It was an anti-Trump statistic beloved by the liberal media. According to a study pushed by CNN, The Washington Post, and many others, President Trump’s 2016 campaign rallies caused a 226 percent spike in hate crimes in the areas they were held.
Of course, the liberal media would run with that statistic. It fit their narrative perfectly: Racist Trump inspires his racist supporters to commit racist crimes.
But a pair of Harvard University Ph.D. students, Matthew Lilley and Brian Wheaton, along with Reason associate editor Robby Soave recently debunked the original study’s findings.
According to Lilley and Wheaton, using the methods of the original study, they were able to closely replicate the findings. But they took it a step further and applied that method to the places where failed Democratic candidate Hillary Clinton held her rallies. What did they find?
“Using additional data we collected, we also analyzed the effect of Hillary Clinton's campaign rallies using the identical statistical framework. The ostensible finding: Clinton rallies contribute to an even greater increase in hate incidents than Trump rallies,” they wrote.
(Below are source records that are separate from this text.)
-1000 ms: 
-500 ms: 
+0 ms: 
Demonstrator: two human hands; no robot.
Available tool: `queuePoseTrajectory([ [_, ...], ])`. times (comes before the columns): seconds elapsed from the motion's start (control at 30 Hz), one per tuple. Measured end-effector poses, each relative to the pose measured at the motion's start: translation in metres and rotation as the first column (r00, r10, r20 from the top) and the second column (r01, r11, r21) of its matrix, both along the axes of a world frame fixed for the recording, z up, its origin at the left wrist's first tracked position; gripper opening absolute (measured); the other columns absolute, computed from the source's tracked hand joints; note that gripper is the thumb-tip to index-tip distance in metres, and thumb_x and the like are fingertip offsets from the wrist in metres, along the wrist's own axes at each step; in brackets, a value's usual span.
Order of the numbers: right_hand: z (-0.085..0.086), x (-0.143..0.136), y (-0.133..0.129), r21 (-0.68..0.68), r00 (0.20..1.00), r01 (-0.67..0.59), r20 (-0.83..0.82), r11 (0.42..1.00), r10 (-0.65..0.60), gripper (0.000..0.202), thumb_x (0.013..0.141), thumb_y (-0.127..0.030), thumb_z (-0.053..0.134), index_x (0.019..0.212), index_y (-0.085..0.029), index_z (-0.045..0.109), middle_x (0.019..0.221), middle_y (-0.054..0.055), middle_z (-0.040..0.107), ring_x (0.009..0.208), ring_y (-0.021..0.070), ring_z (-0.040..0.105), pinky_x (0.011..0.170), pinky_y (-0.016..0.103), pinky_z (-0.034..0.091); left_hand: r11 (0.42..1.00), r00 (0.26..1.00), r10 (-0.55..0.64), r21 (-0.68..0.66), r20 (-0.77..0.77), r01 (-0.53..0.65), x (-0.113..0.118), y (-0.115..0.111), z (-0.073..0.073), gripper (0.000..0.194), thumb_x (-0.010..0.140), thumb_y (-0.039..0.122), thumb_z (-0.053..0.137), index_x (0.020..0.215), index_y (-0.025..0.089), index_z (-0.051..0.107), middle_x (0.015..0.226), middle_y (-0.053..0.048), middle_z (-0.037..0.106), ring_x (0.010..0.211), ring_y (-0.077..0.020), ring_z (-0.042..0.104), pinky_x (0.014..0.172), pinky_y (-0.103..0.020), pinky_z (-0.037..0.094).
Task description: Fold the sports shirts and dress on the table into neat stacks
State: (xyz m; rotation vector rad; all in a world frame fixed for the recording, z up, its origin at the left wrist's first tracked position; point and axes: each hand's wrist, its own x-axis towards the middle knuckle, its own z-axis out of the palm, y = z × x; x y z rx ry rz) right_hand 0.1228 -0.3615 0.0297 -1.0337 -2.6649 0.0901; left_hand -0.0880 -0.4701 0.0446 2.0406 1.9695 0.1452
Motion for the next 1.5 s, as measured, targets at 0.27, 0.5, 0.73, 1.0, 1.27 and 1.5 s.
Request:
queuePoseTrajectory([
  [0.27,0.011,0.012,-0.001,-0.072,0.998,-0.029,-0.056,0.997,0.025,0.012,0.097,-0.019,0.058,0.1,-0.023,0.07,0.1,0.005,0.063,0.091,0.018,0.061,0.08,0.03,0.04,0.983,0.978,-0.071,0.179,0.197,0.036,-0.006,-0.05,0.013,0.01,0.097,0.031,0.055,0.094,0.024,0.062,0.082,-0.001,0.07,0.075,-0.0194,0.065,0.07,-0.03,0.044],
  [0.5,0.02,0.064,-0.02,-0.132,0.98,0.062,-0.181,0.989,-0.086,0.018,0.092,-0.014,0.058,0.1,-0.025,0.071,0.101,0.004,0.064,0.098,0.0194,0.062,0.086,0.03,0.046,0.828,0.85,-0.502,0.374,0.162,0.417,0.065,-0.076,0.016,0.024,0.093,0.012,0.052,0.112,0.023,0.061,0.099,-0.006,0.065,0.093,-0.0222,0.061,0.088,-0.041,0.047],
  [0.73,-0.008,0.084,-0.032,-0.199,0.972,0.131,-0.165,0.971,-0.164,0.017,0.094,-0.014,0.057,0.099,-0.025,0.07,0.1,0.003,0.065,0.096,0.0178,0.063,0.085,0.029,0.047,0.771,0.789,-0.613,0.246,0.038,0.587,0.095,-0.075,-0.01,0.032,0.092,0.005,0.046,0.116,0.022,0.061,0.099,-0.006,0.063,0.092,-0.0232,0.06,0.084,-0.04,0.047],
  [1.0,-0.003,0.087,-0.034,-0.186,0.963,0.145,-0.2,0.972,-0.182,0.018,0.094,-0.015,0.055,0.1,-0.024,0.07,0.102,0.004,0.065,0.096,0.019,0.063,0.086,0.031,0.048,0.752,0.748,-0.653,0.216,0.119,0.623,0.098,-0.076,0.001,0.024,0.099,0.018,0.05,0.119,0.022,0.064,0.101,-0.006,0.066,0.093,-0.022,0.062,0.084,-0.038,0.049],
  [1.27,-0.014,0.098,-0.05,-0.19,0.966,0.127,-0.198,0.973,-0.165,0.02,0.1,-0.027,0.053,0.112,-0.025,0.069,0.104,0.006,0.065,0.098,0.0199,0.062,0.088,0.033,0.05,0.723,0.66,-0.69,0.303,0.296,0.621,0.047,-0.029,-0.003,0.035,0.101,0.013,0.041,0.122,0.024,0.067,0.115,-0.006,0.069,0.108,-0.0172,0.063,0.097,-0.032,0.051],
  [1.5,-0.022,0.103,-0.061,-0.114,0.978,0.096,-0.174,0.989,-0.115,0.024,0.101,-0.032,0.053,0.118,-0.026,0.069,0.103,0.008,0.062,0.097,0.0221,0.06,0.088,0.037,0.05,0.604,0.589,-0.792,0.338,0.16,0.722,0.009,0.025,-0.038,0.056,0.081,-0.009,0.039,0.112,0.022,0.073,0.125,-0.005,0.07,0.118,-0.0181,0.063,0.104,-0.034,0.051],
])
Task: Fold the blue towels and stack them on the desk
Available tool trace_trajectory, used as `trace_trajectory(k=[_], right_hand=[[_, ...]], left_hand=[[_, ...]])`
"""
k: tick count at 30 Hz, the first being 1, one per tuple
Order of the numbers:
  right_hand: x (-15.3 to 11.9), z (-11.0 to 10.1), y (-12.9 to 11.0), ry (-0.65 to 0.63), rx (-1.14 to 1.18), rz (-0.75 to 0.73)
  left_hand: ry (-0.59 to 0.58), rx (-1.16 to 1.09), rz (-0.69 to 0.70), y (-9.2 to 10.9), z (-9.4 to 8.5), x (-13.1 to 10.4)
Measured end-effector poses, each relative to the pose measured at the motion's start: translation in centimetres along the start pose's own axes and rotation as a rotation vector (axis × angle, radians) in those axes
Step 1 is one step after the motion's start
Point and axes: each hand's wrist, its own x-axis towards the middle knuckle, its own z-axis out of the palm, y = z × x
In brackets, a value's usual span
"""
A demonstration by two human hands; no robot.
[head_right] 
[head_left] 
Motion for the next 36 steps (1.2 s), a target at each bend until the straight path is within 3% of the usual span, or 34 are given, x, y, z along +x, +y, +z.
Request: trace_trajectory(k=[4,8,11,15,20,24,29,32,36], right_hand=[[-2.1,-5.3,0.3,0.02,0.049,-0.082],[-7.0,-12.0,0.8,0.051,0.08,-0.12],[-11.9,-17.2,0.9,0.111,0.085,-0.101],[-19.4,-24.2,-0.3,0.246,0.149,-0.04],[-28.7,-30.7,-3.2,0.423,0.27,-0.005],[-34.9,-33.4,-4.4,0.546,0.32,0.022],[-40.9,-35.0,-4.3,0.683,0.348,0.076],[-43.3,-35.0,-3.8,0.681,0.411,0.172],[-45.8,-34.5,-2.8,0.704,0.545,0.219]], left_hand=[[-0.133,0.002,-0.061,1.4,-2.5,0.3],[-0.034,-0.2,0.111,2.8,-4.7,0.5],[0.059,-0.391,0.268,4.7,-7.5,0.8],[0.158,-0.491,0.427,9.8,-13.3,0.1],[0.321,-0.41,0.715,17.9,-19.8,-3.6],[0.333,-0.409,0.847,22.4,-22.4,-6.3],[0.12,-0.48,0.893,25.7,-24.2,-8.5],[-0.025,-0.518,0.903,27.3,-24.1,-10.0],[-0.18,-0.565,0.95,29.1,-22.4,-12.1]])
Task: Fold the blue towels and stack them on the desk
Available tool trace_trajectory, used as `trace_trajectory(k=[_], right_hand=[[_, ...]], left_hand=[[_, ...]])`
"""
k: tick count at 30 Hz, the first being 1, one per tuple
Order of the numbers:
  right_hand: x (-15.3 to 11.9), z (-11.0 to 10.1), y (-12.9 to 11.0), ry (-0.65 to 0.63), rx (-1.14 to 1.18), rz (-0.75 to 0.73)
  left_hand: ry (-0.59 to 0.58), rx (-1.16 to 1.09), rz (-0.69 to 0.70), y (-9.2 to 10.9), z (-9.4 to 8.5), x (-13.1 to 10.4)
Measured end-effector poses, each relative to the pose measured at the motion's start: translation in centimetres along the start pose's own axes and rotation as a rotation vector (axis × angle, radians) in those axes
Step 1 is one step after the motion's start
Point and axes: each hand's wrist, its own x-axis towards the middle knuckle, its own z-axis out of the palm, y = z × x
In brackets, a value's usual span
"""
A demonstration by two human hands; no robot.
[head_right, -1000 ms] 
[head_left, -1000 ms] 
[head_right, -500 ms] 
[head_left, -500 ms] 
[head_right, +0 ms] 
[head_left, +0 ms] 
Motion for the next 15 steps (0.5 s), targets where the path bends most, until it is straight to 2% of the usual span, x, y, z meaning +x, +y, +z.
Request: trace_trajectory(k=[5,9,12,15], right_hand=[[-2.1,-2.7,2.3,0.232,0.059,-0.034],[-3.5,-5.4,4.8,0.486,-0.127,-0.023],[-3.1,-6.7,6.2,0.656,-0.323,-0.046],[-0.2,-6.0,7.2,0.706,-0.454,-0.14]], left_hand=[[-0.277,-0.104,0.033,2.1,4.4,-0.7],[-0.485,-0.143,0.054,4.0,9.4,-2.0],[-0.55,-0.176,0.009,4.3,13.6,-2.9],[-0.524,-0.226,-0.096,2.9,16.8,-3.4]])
Through their work, the Harvard students found two flaws in the original methodology: that rallies are held in populated areas and it’s not “sensible” to blame rallies for hate crimes. Here are their comments on that (click “expand”):
Probably not. Both of these results rely on comparing counties with rallies to other counties without them. This produces a glaring problem. Politicians tend to hold political rallies near where large numbers of people live. And in places with more people, the raw number of crimes is generally mechanically higher. Simply put, no one should be surprised that Orange County, California (population 3.19 million) was home to both more reported hate incidents (5) and Trump rallies (2) than Orange County, Indiana (population 19,840, which had zero of each).
Nor is it sensible to interpret that one of these differences (hate crimes) is caused by the other (political rallies). Indeed, adding a simple statistical control for county population to the original analysis causes the estimated effect of Trump rallies on reported hate incidents to become statistically indistinguishable from zero. The study is wrong, and yet journalists ran with it anyway.
“How could this happen,” the duo rhetorically asked. “Even if researchers attempt to be unbiased, it is easy for ideology to interfere with the practice of the scientific method … The hypotheses that researchers choose to test often reflect their beliefs, and when initial statistical findings do not match the researcher's gut intuition, it is easy to tweak these choices until the analysis ‘works.’”
In Soave’s research, he found major flaws with the debunked study’s one and only source for its input data.
“The authors' sole source of data is the Anti-Defamation League's 2016 report on hate, extremism, anti-Semitism, and terrorism,” he discovered. “This lists 1,321 anti-Semitic incidents reported to the organization in 2016. There are two important things to keep in mind here: 1) the list's focus is anti-Semitism, and 2) many of the incidents on the list are not actually hate crimes.”
Soave also noted that when he reached out to the original study’s authors, they weren’t immediately forthcoming with their full research despite them enjoying wide-ranging media coverage of the findings:
When I reached out to the study's authors some months ago, Feinberg explained that the study had not yet been peer reviewed, and thus he couldn't release it to me. (This was frustrating, given that the study's findings were already being reported as if they were unimpeachable.) But after the second round of media coverage, Feinberg's team released it.
Now, given the findings of Lilley and Wheaton, it’s highly unlikely that the liberal media will sprint to blame Clinton for causing hate crimes or correct their original reporting.